了解更多关于保留策略可用的事务选择器信息。

如果应删除选定数据集中所有分支上的所有事务,请使用事务计数选择器,保留0个事务,并确保适当配置最新视图事务删除

附加标志

:::callout{theme="danger" title="警告"} 以下标志仅适用于高级用法,因为配置错误可能导致数据被错误删除。 :::

最新视图事务删除

默认情况下,保留策略永远不会删除任何分支最新视图中的事务。此标志通过允许删除当前数据来覆盖此行为,应视为非常危险的操作。

如果这些策略最终删除了当前视图中的数据,Foundry将添加一个DELETE事务,以表明当前视图不包含已删除的文件。

此标志可以通过中止打开的事务选项进一步自定义。仅当策略选定的数据集具有较高的事务提交频率(例如每隔几分钟提交一次)时,才应使用此选项。

示例策略

作为示例,我们将描述一个假设的Foundry环境,该环境有一条推荐策略,删除不在最近3个视图内且超过30天的数据。 在这种情况下,您可能有一个每30分钟增量构建的数据集(例如使用APPEND事务)。由于只有SNAPSHOT事务会开始新视图,所有新提交的事务将处于同一视图中,并且永远不会超出最近3个视图(直到发生2次SNAPSHOT事务)。因此,该数据集中的数据可能永远不会被保留策略删除。

如果您决定删除此数据集中的数据,可以创建如下策略: 增量删除策略

这将删除数据集中超过30天前提交的任何事务,即使它们位于数据集任何分支的当前视图中。

否则,如果选择的是包含该数据集的文件夹,则该策略将应用于该文件夹中的所有数据集。这可能很危险,例如,如果您有一个数据集仅包含一个31天前提交的事务,该事务将被此策略删除,而包含该事务的数据集将不再有任何可用数据,无论是历史数据还是当前数据。

分支删除

保留策略应用程序仅允许配置事务级别的保留策略,但底层基础设施也支持删除整个数据集分支及其对应的JobSpec。
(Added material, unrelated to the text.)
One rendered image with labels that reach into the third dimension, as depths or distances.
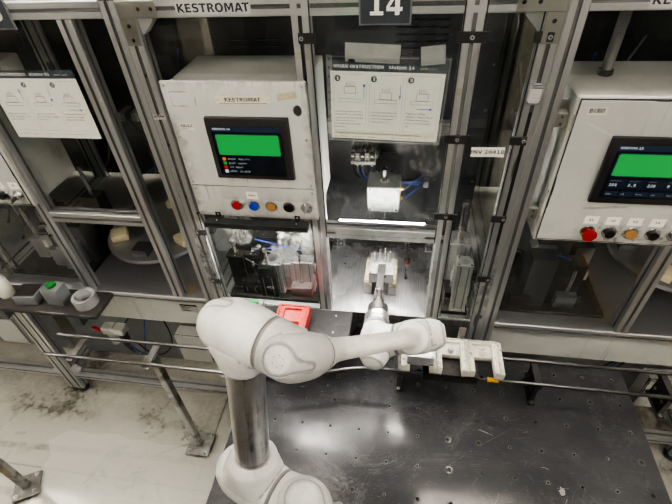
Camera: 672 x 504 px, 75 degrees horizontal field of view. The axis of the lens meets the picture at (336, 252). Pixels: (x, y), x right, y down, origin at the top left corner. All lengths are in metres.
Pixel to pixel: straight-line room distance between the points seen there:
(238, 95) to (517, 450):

然而,分支删除行为的细节目前不可配置。当前默认的分支删除行为是,满足所有以下条件的分支将被删除:

  • 在对应的代码仓库中没有同名分支。对应的代码仓库由分支上的JobSpec确定。
  • 该分支在过去七天内没有已提交或打开的事务。
  • 该分支不是在最近七天内创建的。
  • 对于从未构建过的分支,数据集的JobSpec不是在最近七天内创建的。

:::callout{theme="neutral"} 数据集分支可以存在于Foundry文件系统中但不在Catalog中,这是一个实现细节,用户通常无需考虑;我们在上述解释中提及这一点是为了完整性,并帮助在分支未按预期删除时进行调试。 :::

分支删除行为可能未在2021年之前创建的一些Palantir环境中启用。如果您观察到满足上述所有条件的分支未被删除,请联系Palantir支持团队,以确认您的环境中的foundry-retention服务是否配置了branch-deletion策略。